From here on, 'impaired' = received a 'Not Supporting' determination for any use. One assessment unit can be impaired by having multiple impairments - e.g., multiple chemicals (parameters) or multiple uses or both.
Here, a use assessment is uniquely identified by assessmentUnitIdentifier + useName + parameterName + reportingCycleText + assessment_date

In [None]:
assessments.drop_duplicates(subset=['assessmentUnitIdentifier', 'useName', 'reportingCycleText', 'parameterName', 'assessment_date']).shape[0]

These numbers are different because the assessments table contains one row per use assessment x TMDL instance, and some use assessments are associated with multiple TMDLs from different years.

### What proportion of assessments have been associated with multiple TMDLs?

In [None]:
assessments.duplicated(subset=['assessmentUnitIdentifier', 'useName', 'reportingCycleText', 'parameterName', 'assessment_date']).value_counts(normalize=True)
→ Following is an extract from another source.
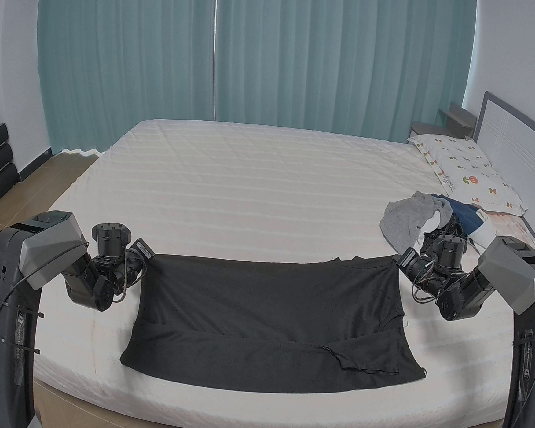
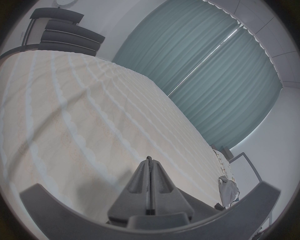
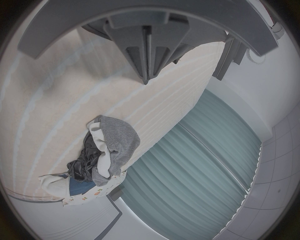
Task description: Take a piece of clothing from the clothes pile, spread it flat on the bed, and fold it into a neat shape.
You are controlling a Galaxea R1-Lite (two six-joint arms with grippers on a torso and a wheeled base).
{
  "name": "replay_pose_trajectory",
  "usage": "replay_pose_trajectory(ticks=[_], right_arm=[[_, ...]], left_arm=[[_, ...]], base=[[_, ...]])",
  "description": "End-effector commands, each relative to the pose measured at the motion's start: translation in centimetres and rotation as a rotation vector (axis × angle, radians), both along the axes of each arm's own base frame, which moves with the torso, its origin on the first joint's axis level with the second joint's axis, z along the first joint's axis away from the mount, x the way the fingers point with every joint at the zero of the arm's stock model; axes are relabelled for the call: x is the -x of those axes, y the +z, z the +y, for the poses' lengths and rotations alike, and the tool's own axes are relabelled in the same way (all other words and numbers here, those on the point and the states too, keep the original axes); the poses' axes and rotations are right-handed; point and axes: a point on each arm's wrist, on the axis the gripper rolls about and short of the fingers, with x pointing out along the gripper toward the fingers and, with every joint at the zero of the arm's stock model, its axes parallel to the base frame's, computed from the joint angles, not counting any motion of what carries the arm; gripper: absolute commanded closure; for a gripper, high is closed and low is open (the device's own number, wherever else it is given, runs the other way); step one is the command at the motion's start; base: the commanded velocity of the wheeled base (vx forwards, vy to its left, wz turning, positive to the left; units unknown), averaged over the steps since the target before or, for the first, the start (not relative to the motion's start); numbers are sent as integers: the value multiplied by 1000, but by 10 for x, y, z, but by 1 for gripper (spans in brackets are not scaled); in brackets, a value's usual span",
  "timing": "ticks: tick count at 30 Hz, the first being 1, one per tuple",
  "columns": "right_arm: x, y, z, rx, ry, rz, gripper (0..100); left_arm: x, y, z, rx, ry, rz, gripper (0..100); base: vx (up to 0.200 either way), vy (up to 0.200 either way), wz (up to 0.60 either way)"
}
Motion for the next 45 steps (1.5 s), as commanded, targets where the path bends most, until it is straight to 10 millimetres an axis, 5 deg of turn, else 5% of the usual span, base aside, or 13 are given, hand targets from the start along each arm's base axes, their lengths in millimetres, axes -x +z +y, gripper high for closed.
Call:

### What proportion of all assessment units have been associated with multiple TMDLs?

In [None]:
len(assessments[assessments.duplicated(subset=['assessmentUnitIdentifier', 'associatedActionIdentifier'])].dropna(subset='associatedActionIdentifier').drop_duplicates('assessmentUnitIdentifier'))/len(AUs['AUID'].unique())

### How many unique assessment units have been impaired?

In [None]:
len(assessments['assessmentUnitIdentifier'].unique())

### Which states have had the most use assessments leading to impairments?

In [None]:
assessments.drop_duplicates(subset=['assessmentUnitIdentifier', 'useName', 'reportingCycleText',  'parameterName', 'assessment_date'])[['state_code']].value_counts(normalize=True)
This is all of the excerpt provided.